La "dette" de Toulouse divise la droite et la gauche

Le service METRONEWS
Publié le 27 juin 2014 à 10h48
La "dette" de Toulouse divise la droite et la gauche

POLITIQUE – La nouvelle municipalité et l'ancienne majorité se divisent depuis plusieurs semaines sur l'état des finances de la ville de Toulouse. L'audit financier demandé par Jean-Luc Moudenc sera au centre du conseil municipal vendredi matin.

Les échanges risquent d'être musclés au Conseil municipal. Parmi les dix délibérations au programme, trois concernent l'état des finances de la Ville de Toulouse.

Après son élection le 30 mars dernier, Jean-Luc Moudenc a commandé un audit à un cabinet spécialisé afin de faire le point sur les ressources toulousaines. "Une simple analyse financière " pour la gauche, elle démontre selon Sacha Briand l'adjoint aux finances que "si on continue à ce rythme les dépenses d'investissement, la ville va se retrouver avec une épargne négative et sera obligée d'emprunter 90 millions d'euros à la fin de l'année".

Baisse des dotations de l'Etat

Et la nouvelle équipe d'épingler la gestion jugée dispendieuse de la gauche entre 2008 et 2014 notamment l'épargne qui selon la droite n'existe plus. A cette question s'ajoute la baisse de dotations de l'Etat : entre Toulouse et la métropole, la baisse est estimée à 510 millions d'euros entre 2014 et 2020.

" Cela a été annoncé le 8 avril après les élections, ce sont des choses qu'on ne pouvait pas deviner pendant la campagne", se défend Jean-Luc Moudenc qui affirme pourtant que le programme annoncé pendant les municipales sera tenue mais peut-être à un rythme moins soutenu.

Un programme irréalisable?

A gauche, on s'insurge évidemment de ces accusations et on accuse le nouveau maire de Toulouse de chercher des arguments pour renoncer à une partie de son programme que l'opposition juge irréalisable.

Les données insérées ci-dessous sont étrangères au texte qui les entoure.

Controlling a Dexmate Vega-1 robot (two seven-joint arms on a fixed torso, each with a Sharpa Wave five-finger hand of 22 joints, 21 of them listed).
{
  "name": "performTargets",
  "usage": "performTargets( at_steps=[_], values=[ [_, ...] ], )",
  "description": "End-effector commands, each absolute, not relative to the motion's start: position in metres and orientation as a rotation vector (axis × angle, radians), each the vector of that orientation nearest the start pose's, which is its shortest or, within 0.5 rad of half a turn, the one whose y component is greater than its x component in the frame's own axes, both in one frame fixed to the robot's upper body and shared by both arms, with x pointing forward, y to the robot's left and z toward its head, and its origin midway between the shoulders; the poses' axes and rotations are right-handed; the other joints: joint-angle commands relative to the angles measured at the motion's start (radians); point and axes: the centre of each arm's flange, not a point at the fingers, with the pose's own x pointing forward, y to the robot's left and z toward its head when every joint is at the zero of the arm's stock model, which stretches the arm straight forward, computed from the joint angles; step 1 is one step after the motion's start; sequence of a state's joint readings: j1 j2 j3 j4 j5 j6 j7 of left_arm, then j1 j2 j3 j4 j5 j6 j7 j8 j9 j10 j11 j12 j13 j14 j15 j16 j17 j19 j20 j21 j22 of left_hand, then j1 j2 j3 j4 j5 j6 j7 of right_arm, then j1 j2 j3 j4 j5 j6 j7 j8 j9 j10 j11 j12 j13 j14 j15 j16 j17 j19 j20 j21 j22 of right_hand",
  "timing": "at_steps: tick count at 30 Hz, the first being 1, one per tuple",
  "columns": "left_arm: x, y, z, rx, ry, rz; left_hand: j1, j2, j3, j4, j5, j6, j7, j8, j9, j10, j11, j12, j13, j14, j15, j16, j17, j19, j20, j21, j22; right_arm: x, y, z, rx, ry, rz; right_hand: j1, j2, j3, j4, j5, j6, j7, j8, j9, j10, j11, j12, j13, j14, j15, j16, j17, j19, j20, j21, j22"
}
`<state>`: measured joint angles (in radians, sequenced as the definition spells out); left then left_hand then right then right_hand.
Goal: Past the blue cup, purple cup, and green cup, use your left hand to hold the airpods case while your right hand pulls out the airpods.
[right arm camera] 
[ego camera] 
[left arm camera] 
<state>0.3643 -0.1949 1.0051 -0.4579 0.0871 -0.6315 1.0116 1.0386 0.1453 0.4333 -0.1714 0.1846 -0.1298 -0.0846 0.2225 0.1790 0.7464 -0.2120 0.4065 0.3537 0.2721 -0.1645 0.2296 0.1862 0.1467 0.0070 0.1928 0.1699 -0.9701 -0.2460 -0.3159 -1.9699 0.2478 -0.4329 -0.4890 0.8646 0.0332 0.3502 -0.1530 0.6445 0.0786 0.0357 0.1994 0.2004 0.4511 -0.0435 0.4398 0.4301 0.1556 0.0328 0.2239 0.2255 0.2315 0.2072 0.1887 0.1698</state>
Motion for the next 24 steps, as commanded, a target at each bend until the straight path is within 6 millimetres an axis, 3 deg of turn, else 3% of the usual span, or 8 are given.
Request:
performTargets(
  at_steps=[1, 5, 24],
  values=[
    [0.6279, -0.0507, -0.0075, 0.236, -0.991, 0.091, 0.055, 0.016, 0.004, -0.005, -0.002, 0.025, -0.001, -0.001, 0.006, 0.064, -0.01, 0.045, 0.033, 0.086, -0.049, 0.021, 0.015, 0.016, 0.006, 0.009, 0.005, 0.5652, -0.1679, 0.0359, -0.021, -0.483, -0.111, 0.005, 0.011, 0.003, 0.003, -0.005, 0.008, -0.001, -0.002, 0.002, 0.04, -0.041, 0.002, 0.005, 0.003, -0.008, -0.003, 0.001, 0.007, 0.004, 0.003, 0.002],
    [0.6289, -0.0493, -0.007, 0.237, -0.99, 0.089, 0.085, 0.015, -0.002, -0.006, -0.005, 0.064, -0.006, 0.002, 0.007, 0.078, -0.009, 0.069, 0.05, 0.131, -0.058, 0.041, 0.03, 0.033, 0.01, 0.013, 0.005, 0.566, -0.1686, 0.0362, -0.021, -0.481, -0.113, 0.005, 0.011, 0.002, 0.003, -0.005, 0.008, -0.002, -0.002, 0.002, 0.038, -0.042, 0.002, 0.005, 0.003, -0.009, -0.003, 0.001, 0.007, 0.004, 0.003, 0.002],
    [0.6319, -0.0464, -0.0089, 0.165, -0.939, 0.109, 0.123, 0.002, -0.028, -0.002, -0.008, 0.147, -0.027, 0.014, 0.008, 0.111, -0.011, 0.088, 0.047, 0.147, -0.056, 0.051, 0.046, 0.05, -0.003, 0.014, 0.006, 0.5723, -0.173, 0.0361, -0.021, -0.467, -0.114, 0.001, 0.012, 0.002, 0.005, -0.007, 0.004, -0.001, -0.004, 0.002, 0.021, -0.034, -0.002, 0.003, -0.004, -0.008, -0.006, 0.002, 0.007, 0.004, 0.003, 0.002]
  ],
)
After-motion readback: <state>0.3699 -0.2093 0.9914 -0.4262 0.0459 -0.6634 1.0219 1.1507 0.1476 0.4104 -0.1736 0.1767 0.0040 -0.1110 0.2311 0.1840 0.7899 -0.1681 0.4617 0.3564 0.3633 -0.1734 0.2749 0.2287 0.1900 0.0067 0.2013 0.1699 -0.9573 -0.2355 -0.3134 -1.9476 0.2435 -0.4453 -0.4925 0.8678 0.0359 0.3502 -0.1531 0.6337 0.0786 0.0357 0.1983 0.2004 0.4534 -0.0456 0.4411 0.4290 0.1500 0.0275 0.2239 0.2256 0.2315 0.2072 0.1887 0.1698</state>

Jeudi en conférence de presse, Pierre Cohen s'est montré "impatient de voir comment Jean-Luc Moudenc va financer la troisième ligne de métro" . Vendredi matin, l'opposition devrait défendre bec et ongles son bilan de six ans et justifié plusieurs de ses choix pris entre 2008 et 2014, notamment les investissements dans les transports et les écoles.